Return the data given below exactly as it appears.
────────────────────────────────────────
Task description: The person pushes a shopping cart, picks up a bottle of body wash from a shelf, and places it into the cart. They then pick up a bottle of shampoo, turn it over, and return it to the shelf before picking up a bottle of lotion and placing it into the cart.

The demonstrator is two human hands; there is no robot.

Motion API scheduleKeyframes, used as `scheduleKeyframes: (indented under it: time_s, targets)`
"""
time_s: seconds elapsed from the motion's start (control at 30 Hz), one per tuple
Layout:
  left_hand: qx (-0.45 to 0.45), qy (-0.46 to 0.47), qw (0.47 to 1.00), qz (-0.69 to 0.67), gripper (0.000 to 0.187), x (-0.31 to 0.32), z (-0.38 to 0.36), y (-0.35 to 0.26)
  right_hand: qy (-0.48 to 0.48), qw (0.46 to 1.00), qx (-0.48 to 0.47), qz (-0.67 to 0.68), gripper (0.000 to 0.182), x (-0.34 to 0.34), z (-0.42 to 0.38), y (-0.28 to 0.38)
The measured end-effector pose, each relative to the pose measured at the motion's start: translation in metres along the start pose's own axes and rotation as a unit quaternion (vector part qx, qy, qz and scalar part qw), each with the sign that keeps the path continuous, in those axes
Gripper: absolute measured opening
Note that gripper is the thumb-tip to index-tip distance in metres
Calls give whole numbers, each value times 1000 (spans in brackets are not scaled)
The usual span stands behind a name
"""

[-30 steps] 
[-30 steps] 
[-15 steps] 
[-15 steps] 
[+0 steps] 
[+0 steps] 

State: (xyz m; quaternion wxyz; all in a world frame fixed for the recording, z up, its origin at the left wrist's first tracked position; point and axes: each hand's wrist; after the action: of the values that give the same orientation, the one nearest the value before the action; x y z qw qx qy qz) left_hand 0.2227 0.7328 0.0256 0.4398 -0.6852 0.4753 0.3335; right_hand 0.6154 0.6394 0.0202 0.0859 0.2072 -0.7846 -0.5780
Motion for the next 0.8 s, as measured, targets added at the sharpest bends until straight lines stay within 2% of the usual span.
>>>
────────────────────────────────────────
**ANSWER BELOW**
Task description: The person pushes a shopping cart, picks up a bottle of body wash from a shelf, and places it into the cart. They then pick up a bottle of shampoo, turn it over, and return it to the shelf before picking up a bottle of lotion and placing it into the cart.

The demonstrator is two human hands; there is no robot.

Motion API scheduleKeyframes, used as `scheduleKeyframes: (indented under it: time_s, targets)`
"""
time_s: seconds elapsed from the motion's start (control at 30 Hz), one per tuple
Layout:
  left_hand: qx (-0.45 to 0.45), qy (-0.46 to 0.47), qw (0.47 to 1.00), qz (-0.69 to 0.67), gripper (0.000 to 0.187), x (-0.31 to 0.32), z (-0.38 to 0.36), y (-0.35 to 0.26)
  right_hand: qy (-0.48 to 0.48), qw (0.46 to 1.00), qx (-0.48 to 0.47), qz (-0.67 to 0.68), gripper (0.000 to 0.182), x (-0.34 to 0.34), z (-0.42 to 0.38), y (-0.28 to 0.38)
The measured end-effector pose, each relative to the pose measured at the motion's start: translation in metres along the start pose's own axes and rotation as a unit quaternion (vector part qx, qy, qz and scalar part qw), each with the sign that keeps the path continuous, in those axes
Gripper: absolute measured opening
Note that gripper is the thumb-tip to index-tip distance in metres
Calls give whole numbers, each value times 1000 (spans in brackets are not scaled)
The usual span stands behind a name
"""

[-30 steps] 
[-30 steps] 
[-15 steps] 
[-15 steps] 
[+0 steps] 
[+0 steps] 

State: (xyz m; quaternion wxyz; all in a world frame fixed for the recording, z up, its origin at the left wrist's first tracked position; point and axes: each hand's wrist; after the action: of the values that give the same orientation, the one nearest the value before the action; x y z qw qx qy qz) left_hand 0.2227 0.7328 0.0256 0.4398 -0.6852 0.4753 0.3335; right_hand 0.6154 0.6394 0.0202 0.0859 0.2072 -0.7846 -0.5780
Motion for the next 0.8 s, as measured, targets added at the sharpest bends until straight lines stay within 2% of the usual span.
>>>

Nothing further is required for this exercise.